书信的内容是真的,建议的突围路线也是正确的,但很可惜的是,书信本身却是假的!深知陶副主任喜欢用诈的袁谭公子只看了一遍书信,就发现这道书信笔迹只是与阴夔的笔迹相似,很可能不是出自阴夔亲笔,同时还没有自己与阴夔约定的暗记!所以袁谭公子也立即令人将送书人拿下,重刑拷打审问他的真正来意,结果那倒霉蛋熬不住酷刑,做了老实交代,承认自己本是袁谭军的繁阳驻军士兵,随守将一起投降了徐州军后,因为贪婪徐州军许下的重赏,持伪书来邺城诈袁谭弃城突围。
“无耻奸贼,竟敢卖主求荣前来诈我?!”三下两下把阴夔伪书撕得粉碎,袁谭公子立即大吼道:“把这个卖主求荣的奸细推出去斩了,再派人出城去东面探察,看看徐州贼军是否在东面布置了埋伏!”
探察的结果是徐州军在邺城东面确实有埋伏,两支数量不明的徐州军偃旗息鼓伏于林中山后,同时东面的徐州军别寨也是在全面戒备,时刻准备出战,单等袁谭公子出城送死。确认了这一消息,袁谭公子也立即明白了妹夫的恶毒用心。既骗自己放弃坚固邺城,又想把自己骗进伏击圈送死,所以大骂妹夫奸诈狠毒的同时,袁谭公子也下定了决心,决定说什么都不弄险出击,说什么都要等到与蒋奇取得直接联系,然后再决定是否突围,何时突围!

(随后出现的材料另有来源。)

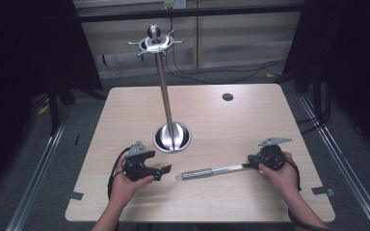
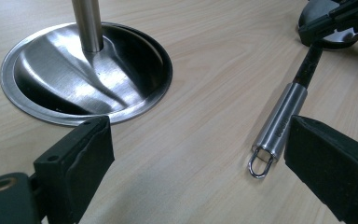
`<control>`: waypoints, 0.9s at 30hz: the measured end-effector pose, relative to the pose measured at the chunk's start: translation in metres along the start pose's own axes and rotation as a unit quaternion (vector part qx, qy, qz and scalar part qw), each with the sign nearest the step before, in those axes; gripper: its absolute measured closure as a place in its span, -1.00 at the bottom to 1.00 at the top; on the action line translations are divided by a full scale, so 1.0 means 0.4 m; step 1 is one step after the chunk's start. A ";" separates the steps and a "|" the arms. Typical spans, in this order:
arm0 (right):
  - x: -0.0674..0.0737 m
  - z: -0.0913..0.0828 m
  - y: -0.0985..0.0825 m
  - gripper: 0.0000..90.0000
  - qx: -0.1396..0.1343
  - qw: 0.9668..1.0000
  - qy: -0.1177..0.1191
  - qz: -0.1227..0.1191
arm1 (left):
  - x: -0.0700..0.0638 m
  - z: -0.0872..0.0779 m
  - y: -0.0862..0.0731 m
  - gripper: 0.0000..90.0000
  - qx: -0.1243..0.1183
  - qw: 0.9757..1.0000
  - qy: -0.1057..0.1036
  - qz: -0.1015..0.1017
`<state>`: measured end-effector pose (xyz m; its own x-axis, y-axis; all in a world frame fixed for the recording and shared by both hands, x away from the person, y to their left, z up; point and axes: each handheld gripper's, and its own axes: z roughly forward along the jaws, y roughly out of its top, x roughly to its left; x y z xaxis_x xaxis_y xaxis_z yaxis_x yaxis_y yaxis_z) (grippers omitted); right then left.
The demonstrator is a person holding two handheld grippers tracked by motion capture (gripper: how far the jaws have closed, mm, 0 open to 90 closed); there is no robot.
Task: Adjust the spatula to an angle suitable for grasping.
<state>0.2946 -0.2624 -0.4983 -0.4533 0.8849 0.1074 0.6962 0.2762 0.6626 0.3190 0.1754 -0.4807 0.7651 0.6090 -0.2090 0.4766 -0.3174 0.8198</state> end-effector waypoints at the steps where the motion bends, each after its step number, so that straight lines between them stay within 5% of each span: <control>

徐州军的贱招还没完,第二天的黎明时分,又有一个百姓打扮的中年男子。在几十名徐州士兵的追杀下向邺城西门冲来。还没靠近护城河,就已经大吼大叫的表明自己身份,说自己是豫州刺史阴夔阴大人派来的信使,要求守军立即出兵接应自己。然而得到过命令绝不许轻易开门出击的守军却连吊桥都不敢放下。只是飞报城门守将请示命令。这么一耽搁下来,那名靠着两名同伴以牺牲为掩护才冲到城下的阴夔信使,也被徐州士兵乱刀砍死在了护城河旁。他身上携带的阴夔书信,也被徐州斥候连同尸体一起带走。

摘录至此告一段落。